Saved data entries:

****

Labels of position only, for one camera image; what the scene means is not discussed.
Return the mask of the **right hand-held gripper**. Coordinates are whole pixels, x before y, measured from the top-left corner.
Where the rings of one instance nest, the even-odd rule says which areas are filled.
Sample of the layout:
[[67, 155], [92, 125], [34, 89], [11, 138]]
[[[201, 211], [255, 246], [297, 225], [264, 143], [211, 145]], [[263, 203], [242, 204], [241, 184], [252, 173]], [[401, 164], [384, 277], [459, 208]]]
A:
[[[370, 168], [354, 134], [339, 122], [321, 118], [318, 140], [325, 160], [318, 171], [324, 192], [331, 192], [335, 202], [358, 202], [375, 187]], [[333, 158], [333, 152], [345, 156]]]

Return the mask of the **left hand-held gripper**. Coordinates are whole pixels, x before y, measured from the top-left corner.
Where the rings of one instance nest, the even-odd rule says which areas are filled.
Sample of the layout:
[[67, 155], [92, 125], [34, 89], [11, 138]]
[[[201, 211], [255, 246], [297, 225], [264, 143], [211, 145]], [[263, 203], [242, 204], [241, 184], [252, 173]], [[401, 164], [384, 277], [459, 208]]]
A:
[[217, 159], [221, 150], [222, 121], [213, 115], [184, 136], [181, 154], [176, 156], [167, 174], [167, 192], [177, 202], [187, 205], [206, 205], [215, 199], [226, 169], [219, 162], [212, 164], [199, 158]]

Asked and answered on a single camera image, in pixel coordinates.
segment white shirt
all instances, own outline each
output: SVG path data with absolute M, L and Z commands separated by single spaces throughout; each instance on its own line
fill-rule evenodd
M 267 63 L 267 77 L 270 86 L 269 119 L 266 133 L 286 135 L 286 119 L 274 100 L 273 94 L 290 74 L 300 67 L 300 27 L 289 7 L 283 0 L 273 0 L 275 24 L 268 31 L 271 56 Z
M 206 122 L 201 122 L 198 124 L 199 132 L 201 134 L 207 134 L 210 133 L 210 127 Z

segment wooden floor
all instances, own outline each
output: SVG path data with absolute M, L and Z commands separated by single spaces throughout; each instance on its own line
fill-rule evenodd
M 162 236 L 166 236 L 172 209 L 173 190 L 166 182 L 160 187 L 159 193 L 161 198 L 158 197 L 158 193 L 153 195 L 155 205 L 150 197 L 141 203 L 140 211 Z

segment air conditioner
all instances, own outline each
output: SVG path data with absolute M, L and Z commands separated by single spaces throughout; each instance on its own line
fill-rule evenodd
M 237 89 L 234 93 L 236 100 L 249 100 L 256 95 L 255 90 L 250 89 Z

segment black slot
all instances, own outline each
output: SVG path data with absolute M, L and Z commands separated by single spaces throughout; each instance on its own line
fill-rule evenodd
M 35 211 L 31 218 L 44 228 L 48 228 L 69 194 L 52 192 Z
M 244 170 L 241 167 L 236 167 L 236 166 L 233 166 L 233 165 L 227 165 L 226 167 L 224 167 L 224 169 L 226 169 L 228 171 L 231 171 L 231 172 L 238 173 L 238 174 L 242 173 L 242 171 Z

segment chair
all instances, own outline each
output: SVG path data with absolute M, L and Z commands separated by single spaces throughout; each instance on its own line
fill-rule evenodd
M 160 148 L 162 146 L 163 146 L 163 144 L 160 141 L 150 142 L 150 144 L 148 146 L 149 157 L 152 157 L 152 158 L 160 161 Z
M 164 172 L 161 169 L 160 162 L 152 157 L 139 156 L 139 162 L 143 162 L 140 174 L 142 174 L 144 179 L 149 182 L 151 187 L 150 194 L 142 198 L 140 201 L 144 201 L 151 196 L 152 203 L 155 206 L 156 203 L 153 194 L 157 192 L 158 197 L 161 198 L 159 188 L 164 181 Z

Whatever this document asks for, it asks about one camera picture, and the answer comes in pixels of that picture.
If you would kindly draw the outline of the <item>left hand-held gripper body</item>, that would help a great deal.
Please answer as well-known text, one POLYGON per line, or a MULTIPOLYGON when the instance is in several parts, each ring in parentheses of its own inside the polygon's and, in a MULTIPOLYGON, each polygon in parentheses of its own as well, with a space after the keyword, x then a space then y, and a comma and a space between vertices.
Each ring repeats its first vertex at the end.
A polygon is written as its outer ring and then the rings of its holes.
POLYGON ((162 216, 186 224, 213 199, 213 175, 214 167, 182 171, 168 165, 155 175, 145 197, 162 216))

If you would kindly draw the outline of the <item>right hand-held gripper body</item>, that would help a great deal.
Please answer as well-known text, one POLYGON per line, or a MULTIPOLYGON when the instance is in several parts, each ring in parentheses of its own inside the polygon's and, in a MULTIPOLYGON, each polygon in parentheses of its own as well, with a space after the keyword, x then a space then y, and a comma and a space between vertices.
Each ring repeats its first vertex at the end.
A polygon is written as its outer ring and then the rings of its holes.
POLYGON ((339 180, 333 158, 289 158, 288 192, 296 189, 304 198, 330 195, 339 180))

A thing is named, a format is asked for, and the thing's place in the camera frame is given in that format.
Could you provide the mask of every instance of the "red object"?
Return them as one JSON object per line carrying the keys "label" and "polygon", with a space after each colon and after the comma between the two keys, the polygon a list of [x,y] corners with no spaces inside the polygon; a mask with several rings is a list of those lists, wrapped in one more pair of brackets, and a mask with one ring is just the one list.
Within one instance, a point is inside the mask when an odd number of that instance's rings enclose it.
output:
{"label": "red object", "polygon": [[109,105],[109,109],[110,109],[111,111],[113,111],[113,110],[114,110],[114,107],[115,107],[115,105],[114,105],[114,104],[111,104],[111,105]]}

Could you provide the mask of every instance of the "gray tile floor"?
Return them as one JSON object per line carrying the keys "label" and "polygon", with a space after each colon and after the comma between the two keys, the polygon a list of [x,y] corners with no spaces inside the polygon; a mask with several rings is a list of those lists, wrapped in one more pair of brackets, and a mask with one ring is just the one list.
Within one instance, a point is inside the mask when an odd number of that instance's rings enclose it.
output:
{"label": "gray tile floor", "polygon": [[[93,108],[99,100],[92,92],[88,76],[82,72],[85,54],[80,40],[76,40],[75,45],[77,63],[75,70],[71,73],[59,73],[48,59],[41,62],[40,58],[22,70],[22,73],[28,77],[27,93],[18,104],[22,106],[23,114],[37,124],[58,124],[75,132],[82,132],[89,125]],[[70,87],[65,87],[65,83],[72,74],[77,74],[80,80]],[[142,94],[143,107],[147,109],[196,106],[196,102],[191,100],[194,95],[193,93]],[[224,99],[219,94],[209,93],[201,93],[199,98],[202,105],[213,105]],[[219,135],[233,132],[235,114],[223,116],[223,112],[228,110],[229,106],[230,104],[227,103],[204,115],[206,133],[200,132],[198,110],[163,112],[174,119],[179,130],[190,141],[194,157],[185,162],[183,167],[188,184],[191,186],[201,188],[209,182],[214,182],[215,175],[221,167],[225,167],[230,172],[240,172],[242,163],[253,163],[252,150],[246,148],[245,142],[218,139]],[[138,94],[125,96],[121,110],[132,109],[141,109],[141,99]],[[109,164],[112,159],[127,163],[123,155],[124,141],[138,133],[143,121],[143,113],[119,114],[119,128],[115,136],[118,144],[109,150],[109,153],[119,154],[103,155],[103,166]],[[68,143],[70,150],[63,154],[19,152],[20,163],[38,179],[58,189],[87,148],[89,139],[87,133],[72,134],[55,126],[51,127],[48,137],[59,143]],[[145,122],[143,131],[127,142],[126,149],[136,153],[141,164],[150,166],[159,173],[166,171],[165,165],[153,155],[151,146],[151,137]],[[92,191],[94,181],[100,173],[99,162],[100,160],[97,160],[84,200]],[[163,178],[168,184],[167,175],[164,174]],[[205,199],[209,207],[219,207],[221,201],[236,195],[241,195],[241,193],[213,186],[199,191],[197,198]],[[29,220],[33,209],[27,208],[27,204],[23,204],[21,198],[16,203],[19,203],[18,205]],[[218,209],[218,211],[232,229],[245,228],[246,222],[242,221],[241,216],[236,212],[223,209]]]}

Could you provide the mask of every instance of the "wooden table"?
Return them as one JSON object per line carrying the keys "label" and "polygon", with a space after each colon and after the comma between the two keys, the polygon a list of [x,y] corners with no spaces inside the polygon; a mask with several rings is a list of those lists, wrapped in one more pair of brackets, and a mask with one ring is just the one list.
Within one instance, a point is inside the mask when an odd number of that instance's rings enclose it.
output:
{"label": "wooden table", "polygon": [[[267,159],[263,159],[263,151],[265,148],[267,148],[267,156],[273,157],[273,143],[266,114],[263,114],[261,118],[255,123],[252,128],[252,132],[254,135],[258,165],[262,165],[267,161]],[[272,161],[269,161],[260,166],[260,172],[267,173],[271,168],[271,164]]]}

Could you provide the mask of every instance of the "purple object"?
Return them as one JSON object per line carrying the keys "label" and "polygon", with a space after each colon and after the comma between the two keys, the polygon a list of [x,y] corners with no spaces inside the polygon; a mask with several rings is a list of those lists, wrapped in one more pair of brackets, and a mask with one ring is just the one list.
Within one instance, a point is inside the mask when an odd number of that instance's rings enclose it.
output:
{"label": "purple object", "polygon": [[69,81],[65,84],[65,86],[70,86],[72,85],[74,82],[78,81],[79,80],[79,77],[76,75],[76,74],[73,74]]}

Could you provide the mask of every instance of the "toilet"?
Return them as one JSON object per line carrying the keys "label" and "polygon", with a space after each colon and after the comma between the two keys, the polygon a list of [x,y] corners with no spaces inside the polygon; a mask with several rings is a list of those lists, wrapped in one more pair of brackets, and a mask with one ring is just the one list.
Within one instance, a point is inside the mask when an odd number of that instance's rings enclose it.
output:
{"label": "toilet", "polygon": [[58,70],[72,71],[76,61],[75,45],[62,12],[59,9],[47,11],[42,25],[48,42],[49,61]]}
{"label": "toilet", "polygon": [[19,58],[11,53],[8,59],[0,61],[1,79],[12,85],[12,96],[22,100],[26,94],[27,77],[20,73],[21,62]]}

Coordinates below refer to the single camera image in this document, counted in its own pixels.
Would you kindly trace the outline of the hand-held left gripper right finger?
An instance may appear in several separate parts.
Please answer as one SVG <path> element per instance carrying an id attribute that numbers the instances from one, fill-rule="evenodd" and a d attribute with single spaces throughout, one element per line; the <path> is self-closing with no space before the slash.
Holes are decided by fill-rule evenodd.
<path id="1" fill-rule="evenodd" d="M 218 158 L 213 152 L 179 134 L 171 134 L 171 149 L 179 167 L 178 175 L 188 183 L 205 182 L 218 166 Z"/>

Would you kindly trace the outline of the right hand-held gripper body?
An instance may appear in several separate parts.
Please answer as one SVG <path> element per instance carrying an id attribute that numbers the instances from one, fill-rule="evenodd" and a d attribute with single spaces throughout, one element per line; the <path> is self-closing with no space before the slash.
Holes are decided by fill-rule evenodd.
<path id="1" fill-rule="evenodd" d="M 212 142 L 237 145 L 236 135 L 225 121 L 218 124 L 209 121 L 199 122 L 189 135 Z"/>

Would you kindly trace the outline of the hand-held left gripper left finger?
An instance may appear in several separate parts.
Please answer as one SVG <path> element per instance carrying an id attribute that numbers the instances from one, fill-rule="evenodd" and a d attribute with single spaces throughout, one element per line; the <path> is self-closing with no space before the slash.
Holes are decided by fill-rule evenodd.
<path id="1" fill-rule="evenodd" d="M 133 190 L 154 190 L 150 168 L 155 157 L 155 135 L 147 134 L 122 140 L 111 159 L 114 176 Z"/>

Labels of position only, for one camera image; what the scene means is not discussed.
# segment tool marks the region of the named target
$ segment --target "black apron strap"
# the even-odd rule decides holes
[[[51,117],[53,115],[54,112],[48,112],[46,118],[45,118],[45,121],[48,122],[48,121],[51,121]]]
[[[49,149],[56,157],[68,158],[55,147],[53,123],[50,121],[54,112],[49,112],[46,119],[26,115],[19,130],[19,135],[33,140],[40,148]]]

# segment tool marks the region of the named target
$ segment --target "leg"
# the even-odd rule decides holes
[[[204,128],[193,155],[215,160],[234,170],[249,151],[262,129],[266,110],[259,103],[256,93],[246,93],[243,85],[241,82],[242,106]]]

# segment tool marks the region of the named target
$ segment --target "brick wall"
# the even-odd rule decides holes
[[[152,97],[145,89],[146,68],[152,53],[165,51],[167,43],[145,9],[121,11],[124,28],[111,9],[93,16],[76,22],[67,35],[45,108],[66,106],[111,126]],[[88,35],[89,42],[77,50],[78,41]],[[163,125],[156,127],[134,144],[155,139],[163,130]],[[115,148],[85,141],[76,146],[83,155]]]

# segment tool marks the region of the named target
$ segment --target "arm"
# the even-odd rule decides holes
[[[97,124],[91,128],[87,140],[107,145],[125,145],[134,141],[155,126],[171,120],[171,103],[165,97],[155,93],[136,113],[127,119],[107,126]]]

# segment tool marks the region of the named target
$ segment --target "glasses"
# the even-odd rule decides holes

****

* _Exercise instructions_
Using the records above, list each line that includes "left".

* _Your response_
Return the mask of the **right hand-held gripper**. Coordinates are whole pixels, x before y, measured from the top-left corner.
Return the mask of the **left hand-held gripper**. Coordinates are whole pixels, x before y, measured from the top-left corner.
If you would kindly draw the outline of the <item>left hand-held gripper body</item>, that would help a great deal.
Would you kindly trace the outline of the hand-held left gripper right finger?
Would you kindly trace the outline of the hand-held left gripper left finger?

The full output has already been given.